Documentation/TODO

   1 * Flesh out the child ops some more
   2   - move away from 'syscall counts' towards 'iteration count'
   3   - Add more things that a real program would do.
   4     - add all the ops things like fsx do.
   5     - do file ops on a bunch of trinity test files
   6     - open->read->close
   7     - open->mmap->access mem->close
   8     - sysctl flipper.
   9     - pick random elevator alg for all queues
  10     - fork-and-dirty mappings
  11   - Ability to mark some ops as 'NEEDS_ROOT'.
  12   - Move the drop privs code from main to just before we start a new child.
  13
  14 * maps.c improvements:
  15   - Sometimes generate overlapping addresses/lengths when we have ARG_ADDRESS/ARG_ADDRESS2 pairs
  16   - make sure ARG_ADDRESS only uses addresses from this list, and audit all other mmap/malloc uses
  17     in sanitise routines.
  18   - munge lengths when handing them out.
  19   - more access patterns
  20   - mmap files
  21     (we do this already, but don't track it properly)
  22   - get_map_fragment()
  23     - mprotect parts of a map
  24       will need to somehow track what pages are RO/RW etc
  25   - keep track of holes when munmap'd
  26     split maps in two ?
  27     (store original len, and current len)
  28
  29 * munge_process() on child startup
  30   - replace fork() with random clone()
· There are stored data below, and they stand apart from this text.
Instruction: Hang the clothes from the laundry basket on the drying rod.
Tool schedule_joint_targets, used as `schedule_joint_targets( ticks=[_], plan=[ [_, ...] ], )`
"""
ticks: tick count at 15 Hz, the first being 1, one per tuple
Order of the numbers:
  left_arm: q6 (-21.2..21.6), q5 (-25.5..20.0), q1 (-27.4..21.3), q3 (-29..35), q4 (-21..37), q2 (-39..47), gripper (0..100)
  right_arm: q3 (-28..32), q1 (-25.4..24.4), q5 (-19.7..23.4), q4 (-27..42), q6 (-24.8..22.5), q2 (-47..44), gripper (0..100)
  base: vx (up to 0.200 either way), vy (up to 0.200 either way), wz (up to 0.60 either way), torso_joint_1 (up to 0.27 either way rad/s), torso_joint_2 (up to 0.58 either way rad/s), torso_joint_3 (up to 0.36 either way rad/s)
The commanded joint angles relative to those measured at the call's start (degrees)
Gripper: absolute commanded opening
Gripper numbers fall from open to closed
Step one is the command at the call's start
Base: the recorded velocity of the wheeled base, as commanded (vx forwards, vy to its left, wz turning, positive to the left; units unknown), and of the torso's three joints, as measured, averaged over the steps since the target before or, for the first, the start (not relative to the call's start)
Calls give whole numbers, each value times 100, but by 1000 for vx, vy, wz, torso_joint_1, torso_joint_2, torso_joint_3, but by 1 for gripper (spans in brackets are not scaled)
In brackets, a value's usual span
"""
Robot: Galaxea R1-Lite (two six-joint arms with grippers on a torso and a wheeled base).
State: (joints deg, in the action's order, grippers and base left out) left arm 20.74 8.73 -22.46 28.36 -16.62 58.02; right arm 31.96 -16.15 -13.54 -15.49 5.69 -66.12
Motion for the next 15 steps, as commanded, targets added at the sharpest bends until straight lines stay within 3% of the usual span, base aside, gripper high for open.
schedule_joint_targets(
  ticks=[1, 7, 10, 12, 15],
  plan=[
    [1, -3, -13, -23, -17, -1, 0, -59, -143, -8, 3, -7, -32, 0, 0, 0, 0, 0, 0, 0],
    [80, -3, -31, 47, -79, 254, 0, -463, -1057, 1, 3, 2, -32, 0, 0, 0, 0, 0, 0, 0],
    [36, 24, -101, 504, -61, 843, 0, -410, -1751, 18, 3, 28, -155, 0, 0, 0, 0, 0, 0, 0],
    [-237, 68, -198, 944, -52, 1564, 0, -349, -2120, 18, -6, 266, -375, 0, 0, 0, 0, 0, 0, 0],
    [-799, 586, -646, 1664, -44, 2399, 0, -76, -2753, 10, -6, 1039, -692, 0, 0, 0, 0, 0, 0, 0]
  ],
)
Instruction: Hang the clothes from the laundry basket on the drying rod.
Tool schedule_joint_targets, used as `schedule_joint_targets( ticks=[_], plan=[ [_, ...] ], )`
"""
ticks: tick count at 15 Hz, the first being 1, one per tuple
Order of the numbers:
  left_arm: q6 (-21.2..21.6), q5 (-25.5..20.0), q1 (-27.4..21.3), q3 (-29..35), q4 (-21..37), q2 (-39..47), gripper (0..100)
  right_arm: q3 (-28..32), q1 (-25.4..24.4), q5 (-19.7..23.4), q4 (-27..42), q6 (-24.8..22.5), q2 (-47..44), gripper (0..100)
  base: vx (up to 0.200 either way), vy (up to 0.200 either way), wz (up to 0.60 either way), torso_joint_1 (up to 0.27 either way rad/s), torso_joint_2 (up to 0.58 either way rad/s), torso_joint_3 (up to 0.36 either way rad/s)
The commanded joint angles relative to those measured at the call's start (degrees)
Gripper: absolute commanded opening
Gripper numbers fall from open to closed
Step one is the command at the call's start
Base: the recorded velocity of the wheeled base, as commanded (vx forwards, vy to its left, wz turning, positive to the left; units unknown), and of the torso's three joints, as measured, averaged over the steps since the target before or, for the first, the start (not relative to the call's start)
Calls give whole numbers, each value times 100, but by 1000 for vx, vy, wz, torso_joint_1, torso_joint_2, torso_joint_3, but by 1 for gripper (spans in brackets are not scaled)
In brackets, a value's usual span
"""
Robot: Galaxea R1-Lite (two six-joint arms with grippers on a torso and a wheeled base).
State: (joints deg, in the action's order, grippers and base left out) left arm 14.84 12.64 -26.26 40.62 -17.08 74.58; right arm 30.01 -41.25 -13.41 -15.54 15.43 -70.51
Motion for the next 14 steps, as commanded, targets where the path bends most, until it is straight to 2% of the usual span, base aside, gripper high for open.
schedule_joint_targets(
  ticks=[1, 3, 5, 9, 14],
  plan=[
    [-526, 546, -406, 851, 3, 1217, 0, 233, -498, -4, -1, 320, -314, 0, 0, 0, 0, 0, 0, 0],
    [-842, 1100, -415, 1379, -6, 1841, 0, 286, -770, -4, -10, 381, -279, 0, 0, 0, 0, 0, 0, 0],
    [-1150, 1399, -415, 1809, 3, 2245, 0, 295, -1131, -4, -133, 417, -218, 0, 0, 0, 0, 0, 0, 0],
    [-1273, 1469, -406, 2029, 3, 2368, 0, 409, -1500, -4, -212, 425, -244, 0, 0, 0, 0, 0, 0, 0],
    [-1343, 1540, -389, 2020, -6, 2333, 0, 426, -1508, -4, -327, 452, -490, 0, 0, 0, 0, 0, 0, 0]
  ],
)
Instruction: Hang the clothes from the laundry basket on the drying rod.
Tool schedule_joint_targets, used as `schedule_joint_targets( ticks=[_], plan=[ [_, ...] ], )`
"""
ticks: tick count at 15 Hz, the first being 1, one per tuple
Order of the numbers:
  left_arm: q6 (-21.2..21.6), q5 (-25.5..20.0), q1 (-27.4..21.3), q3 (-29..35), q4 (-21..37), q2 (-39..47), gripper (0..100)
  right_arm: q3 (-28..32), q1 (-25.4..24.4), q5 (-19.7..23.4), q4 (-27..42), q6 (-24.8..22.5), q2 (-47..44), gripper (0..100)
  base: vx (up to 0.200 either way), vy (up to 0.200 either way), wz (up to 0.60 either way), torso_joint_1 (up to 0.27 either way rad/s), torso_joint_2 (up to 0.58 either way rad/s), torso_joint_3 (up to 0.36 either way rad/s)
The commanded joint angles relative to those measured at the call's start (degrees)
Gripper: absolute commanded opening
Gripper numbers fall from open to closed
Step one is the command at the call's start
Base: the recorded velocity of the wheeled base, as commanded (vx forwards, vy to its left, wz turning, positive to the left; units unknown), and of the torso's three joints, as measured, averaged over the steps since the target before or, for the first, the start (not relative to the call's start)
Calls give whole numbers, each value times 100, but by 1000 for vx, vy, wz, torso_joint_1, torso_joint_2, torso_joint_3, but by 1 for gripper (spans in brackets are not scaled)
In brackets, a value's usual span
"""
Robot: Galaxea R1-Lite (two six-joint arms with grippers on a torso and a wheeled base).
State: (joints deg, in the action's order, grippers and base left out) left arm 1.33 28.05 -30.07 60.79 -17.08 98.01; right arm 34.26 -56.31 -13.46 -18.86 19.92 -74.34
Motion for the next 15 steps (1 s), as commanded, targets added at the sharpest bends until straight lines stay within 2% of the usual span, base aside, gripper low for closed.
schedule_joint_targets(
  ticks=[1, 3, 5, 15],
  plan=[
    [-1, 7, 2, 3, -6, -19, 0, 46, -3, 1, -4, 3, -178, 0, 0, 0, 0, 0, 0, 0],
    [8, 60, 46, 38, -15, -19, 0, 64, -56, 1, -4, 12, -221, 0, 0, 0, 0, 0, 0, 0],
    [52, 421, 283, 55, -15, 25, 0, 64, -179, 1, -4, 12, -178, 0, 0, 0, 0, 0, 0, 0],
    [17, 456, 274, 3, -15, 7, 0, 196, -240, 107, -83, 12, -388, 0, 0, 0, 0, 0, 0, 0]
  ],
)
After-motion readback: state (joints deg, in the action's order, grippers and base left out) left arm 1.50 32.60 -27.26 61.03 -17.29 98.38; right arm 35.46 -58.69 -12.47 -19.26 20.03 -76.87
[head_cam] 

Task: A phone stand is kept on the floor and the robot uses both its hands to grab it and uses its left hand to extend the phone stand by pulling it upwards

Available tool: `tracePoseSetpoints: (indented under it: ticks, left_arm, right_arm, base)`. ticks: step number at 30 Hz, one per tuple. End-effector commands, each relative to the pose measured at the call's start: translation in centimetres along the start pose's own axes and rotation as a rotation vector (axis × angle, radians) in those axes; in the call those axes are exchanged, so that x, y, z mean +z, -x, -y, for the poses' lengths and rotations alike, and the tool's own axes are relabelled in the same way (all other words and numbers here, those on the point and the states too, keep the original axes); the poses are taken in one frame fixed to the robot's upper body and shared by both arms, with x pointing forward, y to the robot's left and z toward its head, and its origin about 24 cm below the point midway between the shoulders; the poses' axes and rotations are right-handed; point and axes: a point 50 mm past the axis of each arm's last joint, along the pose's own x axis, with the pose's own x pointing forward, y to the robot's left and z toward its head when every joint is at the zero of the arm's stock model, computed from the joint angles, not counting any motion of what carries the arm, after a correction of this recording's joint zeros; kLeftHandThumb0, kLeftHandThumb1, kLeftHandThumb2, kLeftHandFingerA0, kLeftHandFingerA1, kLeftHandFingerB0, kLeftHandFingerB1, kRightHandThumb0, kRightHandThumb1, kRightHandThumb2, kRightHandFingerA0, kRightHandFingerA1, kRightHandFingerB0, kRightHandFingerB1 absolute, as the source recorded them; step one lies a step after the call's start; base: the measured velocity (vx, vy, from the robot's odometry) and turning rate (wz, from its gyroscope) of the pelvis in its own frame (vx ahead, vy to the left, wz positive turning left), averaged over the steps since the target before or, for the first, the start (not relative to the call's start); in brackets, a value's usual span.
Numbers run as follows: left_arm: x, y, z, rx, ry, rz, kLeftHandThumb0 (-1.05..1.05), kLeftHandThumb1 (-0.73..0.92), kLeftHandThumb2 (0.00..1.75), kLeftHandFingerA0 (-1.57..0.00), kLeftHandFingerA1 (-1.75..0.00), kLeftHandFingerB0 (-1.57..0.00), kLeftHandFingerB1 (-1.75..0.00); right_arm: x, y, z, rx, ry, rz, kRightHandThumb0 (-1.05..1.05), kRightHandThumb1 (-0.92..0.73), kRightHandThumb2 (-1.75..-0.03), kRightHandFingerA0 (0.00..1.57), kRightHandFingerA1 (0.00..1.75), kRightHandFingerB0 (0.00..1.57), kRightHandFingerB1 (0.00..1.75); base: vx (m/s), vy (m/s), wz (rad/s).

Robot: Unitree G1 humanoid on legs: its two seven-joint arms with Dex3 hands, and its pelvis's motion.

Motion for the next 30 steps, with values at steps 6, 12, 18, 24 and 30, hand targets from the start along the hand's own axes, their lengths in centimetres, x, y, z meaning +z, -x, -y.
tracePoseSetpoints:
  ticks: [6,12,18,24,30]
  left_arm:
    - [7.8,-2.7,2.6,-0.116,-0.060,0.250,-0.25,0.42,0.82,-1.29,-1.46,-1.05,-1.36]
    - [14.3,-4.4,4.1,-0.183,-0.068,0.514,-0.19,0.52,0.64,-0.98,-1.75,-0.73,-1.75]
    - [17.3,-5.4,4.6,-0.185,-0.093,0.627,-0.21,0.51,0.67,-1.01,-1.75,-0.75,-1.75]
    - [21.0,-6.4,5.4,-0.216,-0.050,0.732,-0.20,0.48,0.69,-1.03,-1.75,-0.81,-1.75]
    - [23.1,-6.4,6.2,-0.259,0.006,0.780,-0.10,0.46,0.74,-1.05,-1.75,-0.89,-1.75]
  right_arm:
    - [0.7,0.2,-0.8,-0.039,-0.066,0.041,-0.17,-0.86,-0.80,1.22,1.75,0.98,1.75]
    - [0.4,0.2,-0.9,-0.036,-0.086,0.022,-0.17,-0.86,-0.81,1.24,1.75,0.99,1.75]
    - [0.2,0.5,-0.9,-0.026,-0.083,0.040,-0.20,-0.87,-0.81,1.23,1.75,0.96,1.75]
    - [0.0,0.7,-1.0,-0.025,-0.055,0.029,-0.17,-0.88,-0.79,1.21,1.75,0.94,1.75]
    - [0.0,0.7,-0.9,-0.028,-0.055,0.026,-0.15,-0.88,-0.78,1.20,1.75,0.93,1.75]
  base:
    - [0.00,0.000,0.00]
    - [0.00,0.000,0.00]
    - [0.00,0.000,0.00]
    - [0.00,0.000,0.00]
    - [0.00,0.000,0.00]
  31   - run children in different namespaces, personalities.
  32   - unshare
  33
  34 * ioctl improvements
  35   - needs filename globbing for some ioctls
  36   - Sanitise routines for more ioctls
  37     - ext4
  38   - Maybe just make the ioctl's be NEED_ROOT child ops
  39
  40 * Some debugging enhancements.
  41   - dump_child_state(childno), to debug a specific child. (Dump all a childs shm arrays)
  42   - Make -D use a separate debug log file
  43
  44 * taint postmortem.
  45   - If we have logging disabled, we don't have a clue really what happened if we taint, and exit.
  46     Store a ringbuffer of the last few syscalls, and dump it before we exit.
  47   - Compare timestamp that taint was noticed at, ignore all later.
  48   - Do taint watching in the child loop too.
  49
  50 * --dry-run mode.
  51    need to work around segv's when we do things like mmap->post and register null maps.
  52
  53 * Rewrite the fd code.
  54   - kill off NR_FILE_FDS
  55   - open some files in the child too after forking.
  56     - this requires a child-local fd mapping table.
  57       Maybe we can then reduce the size of the shared shm->file_fds
  58   - When requesting an fd, occasionally generate a new one.
  59   - Could we do the nftw walks in parallel ?
  60     That would speed up startup a lot.  Though would need to pass list back up to main thread somehow.
  61   - support for multiple victim file parameters
  62   - When picking a random path, instead of treating the pool of paths as one thing,
  63     treat it as multiple (/dev, /sys, /proc). And then do a 1-in-3 chance
  64     of getting one of those. Right now, because there are 5-6 digits worth of /proc & /sys,
  65     they dominate over the /dev entries.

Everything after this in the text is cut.